"If the judiciary should diversity to reflect the population
with regard to . . . religious belief"
John Rosenberg
jsr at jsr.net
Thu Jan 4 07:46:29 PST 2007
On Jan 3, 2007, at 12:16 AM, Volokh, Eugene wrote:
> Tish Faulks writes ...:
>
>> If the judiciary should diversify to reflect the population
>> with regard to race, gender, class, religious belief, etc
>> (and I would argue -- as have others -- that it should), ...
>
> I wonder how seriously we take the "reflect the population"
> point.
This is a very good question, as is, I think, a closely related
question:
Insofar as we should take it seriously at all, exactly why should we?

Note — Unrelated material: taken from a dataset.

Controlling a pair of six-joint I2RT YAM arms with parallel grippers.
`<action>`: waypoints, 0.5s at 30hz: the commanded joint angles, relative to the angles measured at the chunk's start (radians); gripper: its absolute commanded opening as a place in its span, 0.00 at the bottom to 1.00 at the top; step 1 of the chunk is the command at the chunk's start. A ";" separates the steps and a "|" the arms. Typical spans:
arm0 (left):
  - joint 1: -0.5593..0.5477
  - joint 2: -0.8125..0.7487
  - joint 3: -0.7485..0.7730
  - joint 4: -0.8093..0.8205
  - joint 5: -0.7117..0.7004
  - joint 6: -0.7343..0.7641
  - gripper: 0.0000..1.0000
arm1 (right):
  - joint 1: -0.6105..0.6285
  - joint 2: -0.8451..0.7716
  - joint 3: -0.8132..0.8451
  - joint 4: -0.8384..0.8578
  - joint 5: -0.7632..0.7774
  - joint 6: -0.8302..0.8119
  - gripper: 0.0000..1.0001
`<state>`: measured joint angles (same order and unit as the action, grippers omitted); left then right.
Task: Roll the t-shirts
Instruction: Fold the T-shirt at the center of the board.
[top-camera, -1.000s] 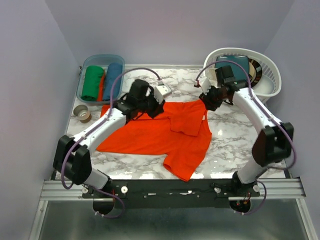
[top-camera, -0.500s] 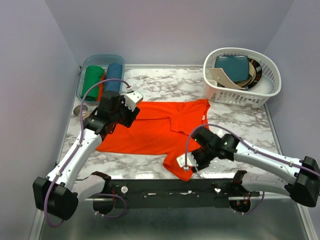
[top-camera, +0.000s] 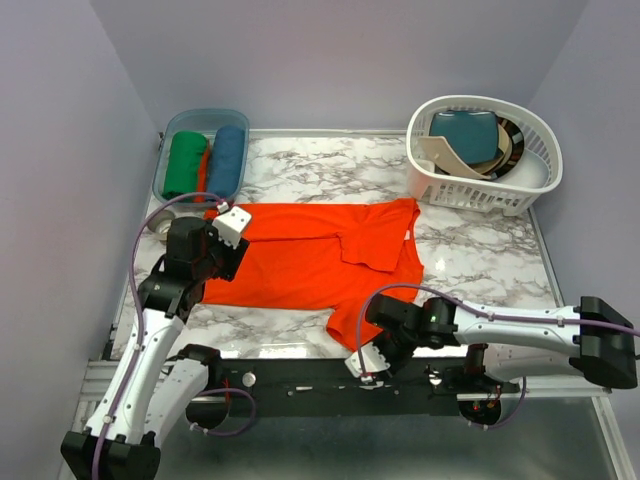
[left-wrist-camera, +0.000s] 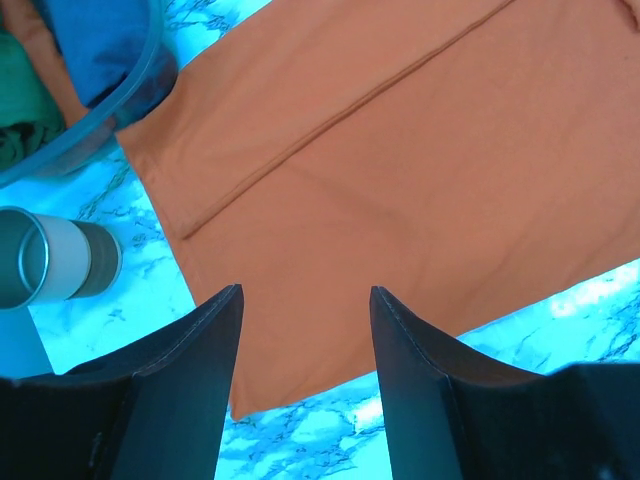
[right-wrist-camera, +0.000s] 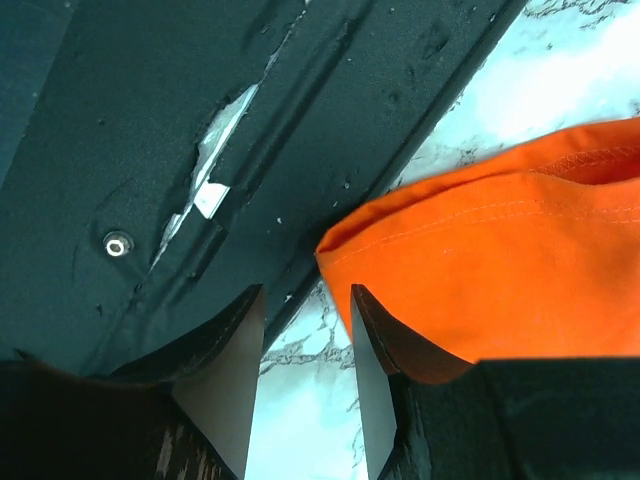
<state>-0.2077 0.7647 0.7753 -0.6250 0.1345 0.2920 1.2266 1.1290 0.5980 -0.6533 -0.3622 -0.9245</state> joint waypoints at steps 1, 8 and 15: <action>0.024 -0.076 -0.051 -0.027 -0.055 0.013 0.62 | 0.045 0.038 -0.021 0.102 0.080 0.052 0.48; 0.047 -0.140 -0.077 -0.036 -0.065 0.025 0.62 | 0.057 0.089 -0.012 0.132 0.111 0.078 0.47; 0.054 -0.163 -0.111 -0.016 -0.093 0.039 0.62 | 0.089 0.129 -0.007 0.136 0.106 0.093 0.45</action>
<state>-0.1654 0.6193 0.6865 -0.6388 0.0822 0.3141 1.2896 1.2240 0.5854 -0.5415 -0.2710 -0.8574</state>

Even leaving aside the important question of whether judges should
"reflect" or
represent any demographic constituency and regarding them as no
different
from any other important officials, the desire for some sort of
demographic
parity (whether strictly or loosely proportional) is necessarily
based on a belief
in the centrality of racial/ethnic/religious/class identity that I
find troubling.
In fact, the more important one believes those components of identity
are, the
more difficult it becomes to represent or reflect them. Eugene points
out one
problem in his post:
> Now of course one could argue that underrepresentation of
> Protestants shouldn't matter, and overrepresentation of Jews shouldn't
> matter, because one doesn't really care about proportionality or even
> something close to proportionality, but rather at least a "critical
> mass" of each group, or proportional representation only of recently
> underrepresented minorities. But:
>
> (1) If one argues for that, it seems to me the argument can't
> quite be put in terms of "reflect the population."
> ....
But people whose religious identity is of crucial importance
frequently don't
think of themselves primarily as "Protestants" but as Methodists or
Lutherans
or Baptists (actually, more narrowly as Missouri Synod Lutherans or
Southern
Baptists), etc. One need look no further than the cracks, if not
schism, in the
Episcopal Church in the U.S. to see this point, and the same issue,
of course,
applies to Hispanics and Asians — can a Cuban "represent" a Mexican;
does a
Japanese-American "reflect" a Korean?
Even more troubling than the difficulty of religious and ethnic
representation is the
question of why it is thought to be necessary. Do these various
groups, however
specifically defined, have some sort of "right" to be represented in
all institutions? If
so, where does that right come from and what are its contours? Is it
because they are
so fundamentally different from those not of their group that they
cannot be treated
fairly by non-members?
To meld two threads, if group identity is really to be made central a
new
constitutional convention will have to devise ways to substitute that
principle
for our (former?) belief that, fundamentally, our polity is made up
of individuals.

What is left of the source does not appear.